- WHAT YOU HAVE TO DO -
In your copy, leave out the pictures and output only the lines from the one holding "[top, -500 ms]" through the end of the data below, exactly.

- DATA SHOWN -
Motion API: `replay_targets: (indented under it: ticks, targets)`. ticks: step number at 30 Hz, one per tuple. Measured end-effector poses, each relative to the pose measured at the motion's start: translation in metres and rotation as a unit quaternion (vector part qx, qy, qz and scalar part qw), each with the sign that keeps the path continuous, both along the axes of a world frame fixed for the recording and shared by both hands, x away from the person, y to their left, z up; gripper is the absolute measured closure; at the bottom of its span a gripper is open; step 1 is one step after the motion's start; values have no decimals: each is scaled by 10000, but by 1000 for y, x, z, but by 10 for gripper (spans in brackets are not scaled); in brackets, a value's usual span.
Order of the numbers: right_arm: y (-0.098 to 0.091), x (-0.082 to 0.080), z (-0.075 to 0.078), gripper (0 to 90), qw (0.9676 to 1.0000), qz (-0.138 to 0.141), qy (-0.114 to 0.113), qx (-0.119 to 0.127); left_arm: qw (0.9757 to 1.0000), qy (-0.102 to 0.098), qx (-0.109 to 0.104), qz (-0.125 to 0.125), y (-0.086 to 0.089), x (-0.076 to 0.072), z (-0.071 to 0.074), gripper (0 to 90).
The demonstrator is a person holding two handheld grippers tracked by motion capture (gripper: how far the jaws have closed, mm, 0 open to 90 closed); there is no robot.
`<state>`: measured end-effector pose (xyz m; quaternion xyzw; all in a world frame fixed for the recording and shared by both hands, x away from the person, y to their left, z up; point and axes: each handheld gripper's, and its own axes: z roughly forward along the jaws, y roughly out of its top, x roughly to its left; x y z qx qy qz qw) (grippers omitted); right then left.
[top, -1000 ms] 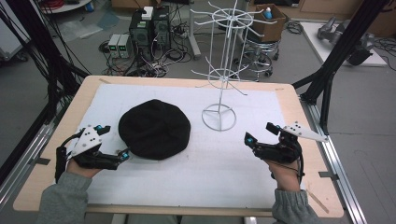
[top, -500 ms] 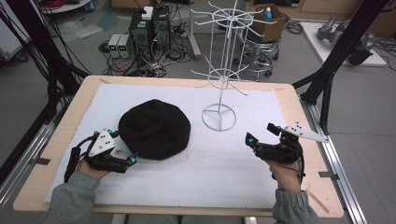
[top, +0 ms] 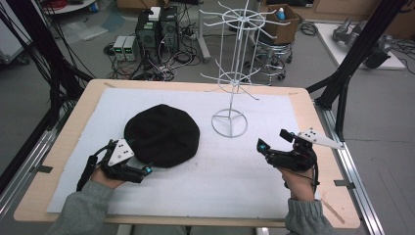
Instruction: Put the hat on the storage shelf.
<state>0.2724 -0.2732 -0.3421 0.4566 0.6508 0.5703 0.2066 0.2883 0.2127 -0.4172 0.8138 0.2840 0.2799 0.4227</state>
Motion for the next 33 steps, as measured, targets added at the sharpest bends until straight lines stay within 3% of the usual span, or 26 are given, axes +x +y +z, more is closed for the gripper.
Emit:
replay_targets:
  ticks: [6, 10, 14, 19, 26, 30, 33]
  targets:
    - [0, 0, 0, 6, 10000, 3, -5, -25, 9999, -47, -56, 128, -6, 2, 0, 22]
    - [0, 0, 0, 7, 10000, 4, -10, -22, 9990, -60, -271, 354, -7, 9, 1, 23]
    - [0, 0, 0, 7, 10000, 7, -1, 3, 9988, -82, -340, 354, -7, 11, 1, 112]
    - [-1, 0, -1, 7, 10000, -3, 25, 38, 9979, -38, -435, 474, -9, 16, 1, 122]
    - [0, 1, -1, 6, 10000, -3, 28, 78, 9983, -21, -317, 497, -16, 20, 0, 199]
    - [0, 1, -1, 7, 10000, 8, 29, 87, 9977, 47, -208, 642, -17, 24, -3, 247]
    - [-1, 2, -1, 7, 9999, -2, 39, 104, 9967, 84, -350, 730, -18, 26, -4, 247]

- ANSWER -
[top, -500 ms] 
[top, +0 ms] 
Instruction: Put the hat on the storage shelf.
<state>0.2724 -0.2732 -0.3421 0.4566 0.6508 0.5703 0.2066 0.2883 0.2127 -0.4172 0.8138 0.2840 0.2799 0.4227</state>
Motion for the next 33 steps, as measured, targets added at the sharpest bends until straight lines stay within 3% of the usual span, or 26 are given, axes +x +y +z, more is closed for the gripper.
Emit:
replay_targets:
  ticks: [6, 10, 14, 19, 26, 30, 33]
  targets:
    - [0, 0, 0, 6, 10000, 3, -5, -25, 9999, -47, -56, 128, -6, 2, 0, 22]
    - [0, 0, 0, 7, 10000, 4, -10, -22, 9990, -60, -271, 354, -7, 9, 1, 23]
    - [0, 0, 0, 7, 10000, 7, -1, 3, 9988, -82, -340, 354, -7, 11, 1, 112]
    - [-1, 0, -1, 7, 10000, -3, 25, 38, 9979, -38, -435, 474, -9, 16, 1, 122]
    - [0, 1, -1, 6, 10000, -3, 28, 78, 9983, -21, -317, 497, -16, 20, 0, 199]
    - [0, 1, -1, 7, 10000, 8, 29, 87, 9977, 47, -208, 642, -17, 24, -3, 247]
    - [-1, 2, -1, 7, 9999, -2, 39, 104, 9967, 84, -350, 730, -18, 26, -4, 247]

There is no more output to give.